HyperGrid, based in San Jose, Calif., has roots going back further than its official founding in 2016. The company formed through the merger of Gridstore, a hyper-converged appliance vendor, and DCHQ, a developer of cloud orchestration and management software. The acquisition of XOcur last April delivered a business intelligence engine for right-sizing resources.

Nair said the platform was designed not only to deliver a hyper-converged appliance, but to enable the modernization of existing infrastructure with self-service and container orchestration functionality.

The latest HyperCloud release allows decoupling the software from the appliance, making the platform available across a wide range of environments. Several customers had shown a preference for buying their own hardware, or renting public cloud resources, but using HyperCloud as a management automation layer, Nair said.

The release also introduced a stand-alone Software-as-a-Service option for bill analysis and cost optimization.

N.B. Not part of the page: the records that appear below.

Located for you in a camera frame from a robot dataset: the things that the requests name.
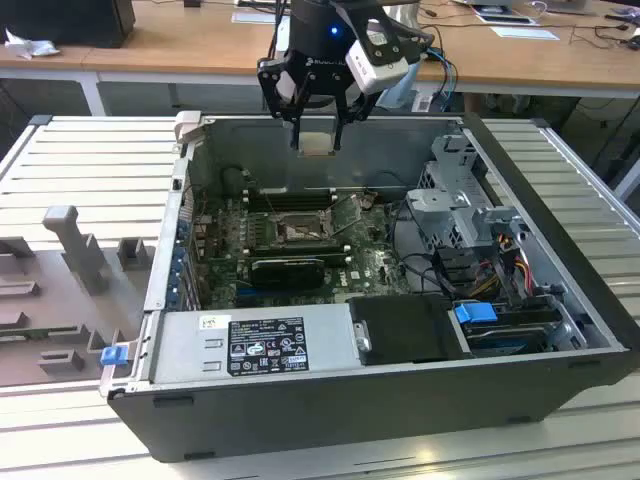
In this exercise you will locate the dark tablet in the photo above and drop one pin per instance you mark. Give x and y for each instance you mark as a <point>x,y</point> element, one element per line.
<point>505,20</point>

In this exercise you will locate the green motherboard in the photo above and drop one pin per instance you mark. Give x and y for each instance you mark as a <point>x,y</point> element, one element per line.
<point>370,260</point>

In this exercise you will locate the black box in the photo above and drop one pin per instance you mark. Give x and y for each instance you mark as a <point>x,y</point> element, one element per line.
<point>65,22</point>

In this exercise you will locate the green RAM stick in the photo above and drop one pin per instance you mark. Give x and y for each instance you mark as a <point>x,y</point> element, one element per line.
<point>20,332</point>

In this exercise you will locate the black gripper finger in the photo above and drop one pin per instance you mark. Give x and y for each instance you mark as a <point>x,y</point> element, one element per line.
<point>345,105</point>
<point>272,90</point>

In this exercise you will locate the blue expansion slot clip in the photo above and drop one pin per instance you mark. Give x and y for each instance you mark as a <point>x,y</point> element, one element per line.
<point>175,275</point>
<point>179,251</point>
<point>173,295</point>
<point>182,227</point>

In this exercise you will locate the black round component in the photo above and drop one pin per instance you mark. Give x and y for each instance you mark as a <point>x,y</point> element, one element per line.
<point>232,182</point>

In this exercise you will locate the pale blue teach pendant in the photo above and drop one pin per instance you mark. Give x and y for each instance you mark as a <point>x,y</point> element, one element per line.
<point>407,87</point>

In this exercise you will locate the black battery holder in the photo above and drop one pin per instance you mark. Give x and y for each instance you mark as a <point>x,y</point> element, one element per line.
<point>369,201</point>

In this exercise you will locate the silver square CPU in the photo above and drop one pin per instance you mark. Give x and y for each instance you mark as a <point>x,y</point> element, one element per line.
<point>316,144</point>

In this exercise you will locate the blue disk carrier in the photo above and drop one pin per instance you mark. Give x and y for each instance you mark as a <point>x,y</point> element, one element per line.
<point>472,314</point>

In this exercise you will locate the thin metal locking lever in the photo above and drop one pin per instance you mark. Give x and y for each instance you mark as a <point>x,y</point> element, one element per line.
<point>271,205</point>
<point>352,225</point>

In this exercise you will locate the blue case latch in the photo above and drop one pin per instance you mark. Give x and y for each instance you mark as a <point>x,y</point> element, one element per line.
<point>112,357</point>

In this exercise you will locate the black open PC case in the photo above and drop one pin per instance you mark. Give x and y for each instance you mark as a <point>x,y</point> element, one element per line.
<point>300,425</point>

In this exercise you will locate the white labelled box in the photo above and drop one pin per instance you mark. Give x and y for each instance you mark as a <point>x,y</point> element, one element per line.
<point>422,103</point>

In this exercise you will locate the black hard disk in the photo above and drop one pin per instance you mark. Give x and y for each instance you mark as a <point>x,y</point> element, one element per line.
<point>505,340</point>

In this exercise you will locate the grey parts rack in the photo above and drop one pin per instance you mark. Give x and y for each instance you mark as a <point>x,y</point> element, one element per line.
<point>50,300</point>

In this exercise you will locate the white sheet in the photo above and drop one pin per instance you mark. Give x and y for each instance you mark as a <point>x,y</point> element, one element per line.
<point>525,33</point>

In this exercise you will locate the CPU socket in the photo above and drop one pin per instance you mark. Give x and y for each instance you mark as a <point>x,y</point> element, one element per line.
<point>300,230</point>

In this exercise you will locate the pale grey case latch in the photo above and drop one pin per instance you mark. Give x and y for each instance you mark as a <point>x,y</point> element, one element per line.
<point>187,125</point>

Roughly half of HyperCloud customers are MSPs using its multi-tenancy capabilities to offer managed cloud services. The comprehensive scope of the platform is enabling VARs to transform their practices to deliver managed services with value-added capabilities, just as larger MSP competitors can do, Nair said.

HyperGrid also added support for Kubernetes, where previously it relied solely on Docker Swarm for container orchestration, and fully integrated the platform with the Puppet configuration manager.

But the most significant new feature is the Intelligent Workload Placement engine.

"We have now the ability for someone already on the public cloud—AWS, Azure, Google—to connect us to your account and we'll start monitoring usage and making recommendations," he said.

The platform will recommend the best environment for hosting existing or new apps as to policy, performance or price. Aiding that effort is a database the company built of performance benchmarks across public cloud instances, giving customers apples-to-apples comparisons, he said.

The latest HyperCloud release adds support of several new public clouds, including Alibaba, IBM's BlueMix, DigitalOcean, and VMware Cloud on AWS. On the private cloud side, the platform now works on environments virtualized with Red Hat's KVM hypervisor and has a deeper integration with OpenStack.

Another innovation was the ability to provision popular big data frameworks like Hadoop, Spark and Cassandra from scratch onto bare metal.

While HyperCloud had previously been able to provision instances across the big three hyper-scale clouds, the latest release adds integration through native APIs for tapping specific cloud services within AWS, Microsoft Azure and Google Cloud Platform.

Michael Boyle, strategic planning director at Westin Building Exchange, a co-location provider in Seattle that offers managed services, told CRN that it sees many customers that are "leery of putting their digital assets on public cloud servers, but do want to leverage a cloud model."

HyperGrid's platform enables those businesses to deploy private or hybrid cloud architectures that deliver "the best of both worlds at a fraction of the cost," Boyle said.

And with the new workload placement capability, Westin Building Exchange can simplify its relationship with customers by proving out the best place to deploy a workload, he said.